How can I convert a column from a date format to a string format in PySpark?

To convert a column from a date format to a string format in PySpark, you can use the “to_string” function. This function converts the date values into string values, allowing for easier manipulation and analysis of the data. By converting the column to a string format, the date values can be sorted, filtered, and transformed using various string functions. This process can be useful when working with large datasets that contain date values, as it provides more flexibility in data analysis. Additionally, the “to_string” function can also be used to transform other data types into strings, such as integers and floats.

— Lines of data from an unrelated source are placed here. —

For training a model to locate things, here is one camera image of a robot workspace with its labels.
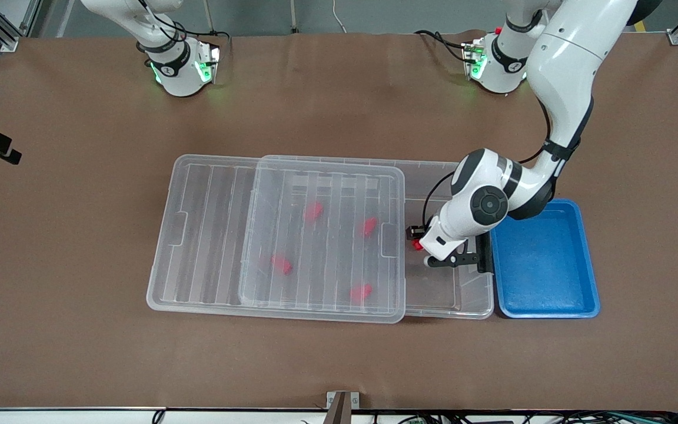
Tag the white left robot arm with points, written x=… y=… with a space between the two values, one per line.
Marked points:
x=562 y=59

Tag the blue plastic tray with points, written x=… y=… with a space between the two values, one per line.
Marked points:
x=545 y=271

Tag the clear plastic storage box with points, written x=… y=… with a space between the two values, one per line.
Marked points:
x=433 y=288

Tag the grey metal table bracket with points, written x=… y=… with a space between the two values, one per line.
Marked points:
x=342 y=406

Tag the clear ribbed box lid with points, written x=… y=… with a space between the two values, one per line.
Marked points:
x=203 y=235

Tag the brown table cover sheet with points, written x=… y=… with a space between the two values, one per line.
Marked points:
x=80 y=330

PySpark: Convert Column from Date to String


You can use the following syntax to convert a column from a date to a string in PySpark:

from pyspark.sql.functions import date_format

df_new = df.withColumn('date_string', date_format('date', 'MM/dd/yyyy'))

This particular example converts the dates in the date column to strings in a new column called date_string, using MM/dd/yyyy as the date format.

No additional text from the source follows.